凪子

王様と私の凪子のネタバレレビュー・内容・結末

王様と私(1956年製作の映画)
3.1

このレビューはネタバレを含みます

子供たちと会った時のシーンについて、アンナの纏う西洋のブルーと宮殿内の色鮮やかさが対照的で視覚的に美しかった。また、ミュージカル映画ということで、アンナの美声が素晴らしい。
アンナと王様が一緒になって踊るシーンで、最初に王様が手を突き出し、それに照れ…というか渋々…というか、なんとも言えない態度で応対するアンナがとっても可愛くて、でも一度踊りだすと止まらないステップがとても気持ちよかった。
王様の突然の死期の近づきは唐突感を感じたが、それはそれであの王様らしくて少し笑った。
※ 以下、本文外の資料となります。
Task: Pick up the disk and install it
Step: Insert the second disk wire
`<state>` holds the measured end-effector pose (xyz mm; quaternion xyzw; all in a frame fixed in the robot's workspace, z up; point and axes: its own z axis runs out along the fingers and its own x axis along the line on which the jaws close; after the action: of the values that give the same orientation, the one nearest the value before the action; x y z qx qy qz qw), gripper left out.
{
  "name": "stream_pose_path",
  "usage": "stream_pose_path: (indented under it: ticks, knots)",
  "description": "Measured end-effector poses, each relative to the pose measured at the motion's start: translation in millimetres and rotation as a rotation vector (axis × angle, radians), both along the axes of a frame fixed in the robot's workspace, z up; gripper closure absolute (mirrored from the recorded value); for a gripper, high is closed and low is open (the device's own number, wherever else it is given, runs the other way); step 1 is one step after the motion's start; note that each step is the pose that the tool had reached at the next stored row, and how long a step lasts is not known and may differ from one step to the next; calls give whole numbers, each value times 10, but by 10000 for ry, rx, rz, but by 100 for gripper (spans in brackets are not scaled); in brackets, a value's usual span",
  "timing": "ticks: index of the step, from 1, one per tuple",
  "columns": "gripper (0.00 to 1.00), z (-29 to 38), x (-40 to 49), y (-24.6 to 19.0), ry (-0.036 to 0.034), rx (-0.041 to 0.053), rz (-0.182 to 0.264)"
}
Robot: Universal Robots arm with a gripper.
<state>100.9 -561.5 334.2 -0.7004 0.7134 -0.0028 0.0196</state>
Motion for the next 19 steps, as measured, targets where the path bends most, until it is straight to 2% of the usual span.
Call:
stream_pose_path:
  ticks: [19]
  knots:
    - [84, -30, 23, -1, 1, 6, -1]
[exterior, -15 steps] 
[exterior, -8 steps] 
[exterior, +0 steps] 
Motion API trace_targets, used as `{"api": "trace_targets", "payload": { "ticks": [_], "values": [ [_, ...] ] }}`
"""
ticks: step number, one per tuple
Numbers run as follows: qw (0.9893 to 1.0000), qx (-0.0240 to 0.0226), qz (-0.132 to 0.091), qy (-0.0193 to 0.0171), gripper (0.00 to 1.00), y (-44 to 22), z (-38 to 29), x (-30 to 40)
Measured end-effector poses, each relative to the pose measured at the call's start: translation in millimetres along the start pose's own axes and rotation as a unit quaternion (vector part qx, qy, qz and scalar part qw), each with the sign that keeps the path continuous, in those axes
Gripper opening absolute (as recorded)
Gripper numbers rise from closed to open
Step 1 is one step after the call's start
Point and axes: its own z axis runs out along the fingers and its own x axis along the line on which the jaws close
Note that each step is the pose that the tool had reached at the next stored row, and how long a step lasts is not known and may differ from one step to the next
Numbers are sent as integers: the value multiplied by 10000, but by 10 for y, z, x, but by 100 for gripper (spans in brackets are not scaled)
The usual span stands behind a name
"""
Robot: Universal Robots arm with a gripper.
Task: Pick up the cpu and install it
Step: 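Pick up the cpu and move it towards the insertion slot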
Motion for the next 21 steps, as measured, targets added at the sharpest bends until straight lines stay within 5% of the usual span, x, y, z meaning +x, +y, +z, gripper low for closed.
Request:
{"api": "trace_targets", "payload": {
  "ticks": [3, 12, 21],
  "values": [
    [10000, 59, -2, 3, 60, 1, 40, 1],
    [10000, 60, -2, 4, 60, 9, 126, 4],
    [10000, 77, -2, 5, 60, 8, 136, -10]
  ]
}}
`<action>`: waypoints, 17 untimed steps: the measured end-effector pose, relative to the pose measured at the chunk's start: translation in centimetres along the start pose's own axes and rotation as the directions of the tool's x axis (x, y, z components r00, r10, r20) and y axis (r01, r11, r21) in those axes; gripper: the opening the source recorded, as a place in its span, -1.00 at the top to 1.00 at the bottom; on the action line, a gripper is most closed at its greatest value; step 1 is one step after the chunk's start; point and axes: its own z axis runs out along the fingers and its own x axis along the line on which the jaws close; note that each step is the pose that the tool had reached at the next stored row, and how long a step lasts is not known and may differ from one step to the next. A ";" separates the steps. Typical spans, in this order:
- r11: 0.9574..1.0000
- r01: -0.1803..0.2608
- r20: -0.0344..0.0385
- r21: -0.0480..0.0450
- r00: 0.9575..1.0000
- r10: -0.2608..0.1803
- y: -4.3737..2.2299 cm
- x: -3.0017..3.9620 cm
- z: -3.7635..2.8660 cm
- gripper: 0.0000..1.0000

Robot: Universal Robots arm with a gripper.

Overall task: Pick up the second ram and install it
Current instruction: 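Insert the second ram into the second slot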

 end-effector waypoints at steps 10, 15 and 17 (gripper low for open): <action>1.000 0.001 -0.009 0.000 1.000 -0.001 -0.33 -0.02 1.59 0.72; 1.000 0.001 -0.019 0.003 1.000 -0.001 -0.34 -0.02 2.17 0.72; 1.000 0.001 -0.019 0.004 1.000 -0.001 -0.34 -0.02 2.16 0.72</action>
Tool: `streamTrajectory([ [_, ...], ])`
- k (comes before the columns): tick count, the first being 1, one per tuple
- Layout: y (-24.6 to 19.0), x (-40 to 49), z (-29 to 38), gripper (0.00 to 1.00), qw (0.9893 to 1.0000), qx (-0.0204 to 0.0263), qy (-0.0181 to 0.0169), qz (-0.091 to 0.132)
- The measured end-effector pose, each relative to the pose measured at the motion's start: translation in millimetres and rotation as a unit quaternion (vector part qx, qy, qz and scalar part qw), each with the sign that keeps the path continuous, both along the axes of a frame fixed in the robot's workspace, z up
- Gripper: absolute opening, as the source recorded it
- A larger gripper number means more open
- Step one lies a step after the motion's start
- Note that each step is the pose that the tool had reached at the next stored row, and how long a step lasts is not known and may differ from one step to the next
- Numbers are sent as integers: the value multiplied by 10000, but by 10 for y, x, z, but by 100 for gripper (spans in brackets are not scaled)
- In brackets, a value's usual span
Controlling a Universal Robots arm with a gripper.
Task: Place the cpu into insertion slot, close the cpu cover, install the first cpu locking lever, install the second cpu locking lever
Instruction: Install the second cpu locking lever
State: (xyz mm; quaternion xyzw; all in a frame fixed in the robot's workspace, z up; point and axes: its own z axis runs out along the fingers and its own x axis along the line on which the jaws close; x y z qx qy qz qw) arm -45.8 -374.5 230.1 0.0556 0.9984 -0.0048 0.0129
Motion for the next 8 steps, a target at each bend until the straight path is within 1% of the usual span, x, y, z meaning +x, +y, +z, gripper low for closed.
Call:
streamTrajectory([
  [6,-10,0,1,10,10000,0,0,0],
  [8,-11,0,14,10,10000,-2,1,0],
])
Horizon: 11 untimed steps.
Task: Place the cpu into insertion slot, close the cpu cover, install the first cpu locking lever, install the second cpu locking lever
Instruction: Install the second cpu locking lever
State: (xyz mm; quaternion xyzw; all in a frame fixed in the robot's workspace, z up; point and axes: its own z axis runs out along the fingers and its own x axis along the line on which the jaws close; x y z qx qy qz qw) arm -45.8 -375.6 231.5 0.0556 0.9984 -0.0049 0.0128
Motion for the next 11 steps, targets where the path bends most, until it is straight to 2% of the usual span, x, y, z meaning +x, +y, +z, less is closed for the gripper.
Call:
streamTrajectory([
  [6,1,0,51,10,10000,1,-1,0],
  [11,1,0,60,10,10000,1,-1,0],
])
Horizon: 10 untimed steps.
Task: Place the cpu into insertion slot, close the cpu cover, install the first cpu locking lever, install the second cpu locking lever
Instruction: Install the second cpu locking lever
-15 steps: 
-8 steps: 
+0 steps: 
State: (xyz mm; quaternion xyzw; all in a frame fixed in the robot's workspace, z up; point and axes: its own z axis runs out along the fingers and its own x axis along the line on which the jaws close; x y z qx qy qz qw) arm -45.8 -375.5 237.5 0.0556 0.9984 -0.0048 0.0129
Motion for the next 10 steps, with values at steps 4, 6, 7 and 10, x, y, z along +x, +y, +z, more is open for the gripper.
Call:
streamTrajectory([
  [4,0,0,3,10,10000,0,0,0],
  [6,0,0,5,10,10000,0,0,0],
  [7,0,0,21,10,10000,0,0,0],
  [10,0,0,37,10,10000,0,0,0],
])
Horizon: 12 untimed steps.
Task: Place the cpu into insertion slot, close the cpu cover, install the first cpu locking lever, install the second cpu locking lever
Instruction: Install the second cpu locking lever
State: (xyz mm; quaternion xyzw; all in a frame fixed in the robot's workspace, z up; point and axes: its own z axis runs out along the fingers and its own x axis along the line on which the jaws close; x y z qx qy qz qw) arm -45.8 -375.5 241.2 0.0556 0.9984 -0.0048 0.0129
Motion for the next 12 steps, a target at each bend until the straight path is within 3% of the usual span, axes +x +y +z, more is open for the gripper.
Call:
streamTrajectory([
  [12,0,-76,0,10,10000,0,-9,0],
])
しかし、最後に手が落ちて、悟ったような右腕の男と、少し睫毛を震えさせて、王様の手の甲に頬をすり寄せたアンナの横顔が、いつまでも頭の中に残っている。結局王様は愛を知る事はなかったのだろうか。
あの努力家であり、決して愚かではない王様のことなので、アンナの制止で鞭打ちを辞めた自身を省みてアンナへの愛?に気づかされ、しかし彼は王様であったので一対一で愛するということは受け入れるつもりはなかった。そうして本を読もうとしては嘆息していたのは、己の感情と今まで信じてきたこと、そしてアンナの言う愛、真理が分からずそれに憂いていたのではないかと考える。
最期には王でない自分となり(=息子が今から王であるという宣言)、その想いでアンナに指輪を渡す。私はあの指輪を渡したのは、一人の男として渡しているのだと思っている。最初は労いの為。二度目は愛の為。
しかしこれこそ、アンナと王様にしかない、愛一つではまとめられぬ、アンナと王様、という関係なのだ、、?